All of the data that follows should be retyped exactly as it appears.

:: MATERIAL PROVIDED

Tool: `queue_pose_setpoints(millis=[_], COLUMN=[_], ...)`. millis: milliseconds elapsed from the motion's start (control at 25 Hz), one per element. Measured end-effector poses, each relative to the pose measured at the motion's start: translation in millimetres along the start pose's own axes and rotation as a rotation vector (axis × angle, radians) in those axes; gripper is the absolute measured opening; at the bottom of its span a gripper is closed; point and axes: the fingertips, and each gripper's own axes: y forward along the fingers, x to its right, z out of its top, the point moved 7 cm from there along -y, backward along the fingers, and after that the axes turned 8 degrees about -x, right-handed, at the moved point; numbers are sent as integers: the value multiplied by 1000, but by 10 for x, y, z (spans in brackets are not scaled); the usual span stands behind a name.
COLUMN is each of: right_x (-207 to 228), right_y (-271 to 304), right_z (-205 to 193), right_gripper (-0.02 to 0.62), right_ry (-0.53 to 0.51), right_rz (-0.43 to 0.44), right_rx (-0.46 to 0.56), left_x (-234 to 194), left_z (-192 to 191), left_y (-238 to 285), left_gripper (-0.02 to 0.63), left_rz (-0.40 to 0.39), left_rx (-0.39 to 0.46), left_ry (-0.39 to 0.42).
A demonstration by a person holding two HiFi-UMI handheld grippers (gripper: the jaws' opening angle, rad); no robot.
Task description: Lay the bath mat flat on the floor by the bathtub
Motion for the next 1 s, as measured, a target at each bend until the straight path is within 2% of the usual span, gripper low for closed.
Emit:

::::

- [YOUR SOLUTION]
Tool: `queue_pose_setpoints(millis=[_], COLUMN=[_], ...)`. millis: milliseconds elapsed from the motion's start (control at 25 Hz), one per element. Measured end-effector poses, each relative to the pose measured at the motion's start: translation in millimetres along the start pose's own axes and rotation as a rotation vector (axis × angle, radians) in those axes; gripper is the absolute measured opening; at the bottom of its span a gripper is closed; point and axes: the fingertips, and each gripper's own axes: y forward along the fingers, x to its right, z out of its top, the point moved 7 cm from there along -y, backward along the fingers, and after that the axes turned 8 degrees about -x, right-handed, at the moved point; numbers are sent as integers: the value multiplied by 1000, but by 10 for x, y, z (spans in brackets are not scaled); the usual span stands behind a name.
COLUMN is each of: right_x (-207 to 228), right_y (-271 to 304), right_z (-205 to 193), right_gripper (-0.02 to 0.62), right_ry (-0.53 to 0.51), right_rz (-0.43 to 0.44), right_rx (-0.46 to 0.56), left_x (-234 to 194), left_z (-192 to 191), left_y (-238 to 285), left_gripper (-0.02 to 0.63), left_rz (-0.40 to 0.39), left_rx (-0.39 to 0.46), left_ry (-0.39 to 0.42).
A demonstration by a person holding two HiFi-UMI handheld grippers (gripper: the jaws' opening angle, rad); no robot.
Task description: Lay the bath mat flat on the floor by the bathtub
Motion for the next 1 s, as measured, a target at each bend until the straight path is within 2% of the usual span, gripper low for closed.
Emit:

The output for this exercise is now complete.